* PROBLEM REQUIREMENTS *
Restate word for word every line from the top of the data below down through the line that holds "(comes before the".

++++++++++

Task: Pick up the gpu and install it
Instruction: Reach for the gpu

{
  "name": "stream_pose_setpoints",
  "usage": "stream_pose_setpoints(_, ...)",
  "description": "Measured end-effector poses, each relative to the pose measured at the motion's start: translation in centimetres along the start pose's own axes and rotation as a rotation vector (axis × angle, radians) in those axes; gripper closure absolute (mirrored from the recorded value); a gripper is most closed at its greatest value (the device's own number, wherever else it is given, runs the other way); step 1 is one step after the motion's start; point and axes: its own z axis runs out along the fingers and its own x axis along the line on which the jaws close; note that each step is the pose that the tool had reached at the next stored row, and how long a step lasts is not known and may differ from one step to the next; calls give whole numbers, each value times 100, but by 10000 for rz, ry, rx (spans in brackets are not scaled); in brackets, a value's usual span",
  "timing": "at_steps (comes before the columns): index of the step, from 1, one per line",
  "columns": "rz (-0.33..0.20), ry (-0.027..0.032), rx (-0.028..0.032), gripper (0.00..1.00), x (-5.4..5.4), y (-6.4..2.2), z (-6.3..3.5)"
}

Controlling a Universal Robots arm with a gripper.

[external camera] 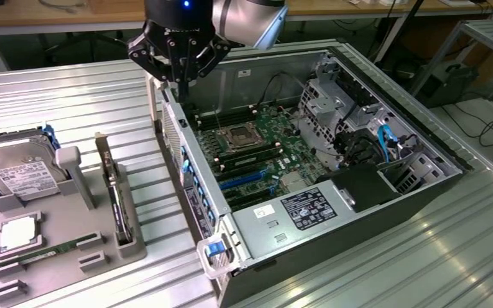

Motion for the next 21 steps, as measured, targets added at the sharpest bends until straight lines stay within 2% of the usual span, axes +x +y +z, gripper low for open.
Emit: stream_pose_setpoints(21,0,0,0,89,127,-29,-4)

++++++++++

* RESPONSE *
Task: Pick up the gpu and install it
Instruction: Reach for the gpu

{
  "name": "stream_pose_setpoints",
  "usage": "stream_pose_setpoints(_, ...)",
  "description": "Measured end-effector poses, each relative to the pose measured at the motion's start: translation in centimetres along the start pose's own axes and rotation as a rotation vector (axis × angle, radians) in those axes; gripper closure absolute (mirrored from the recorded value); a gripper is most closed at its greatest value (the device's own number, wherever else it is given, runs the other way); step 1 is one step after the motion's start; point and axes: its own z axis runs out along the fingers and its own x axis along the line on which the jaws close; note that each step is the pose that the tool had reached at the next stored row, and how long a step lasts is not known and may differ from one step to the next; calls give whole numbers, each value times 100, but by 10000 for rz, ry, rx (spans in brackets are not scaled); in brackets, a value's usual span",
  "timing": "at_steps (comes before the columns): index of the step, from 1, one per line",

Nothing else is needed to finish the exercise.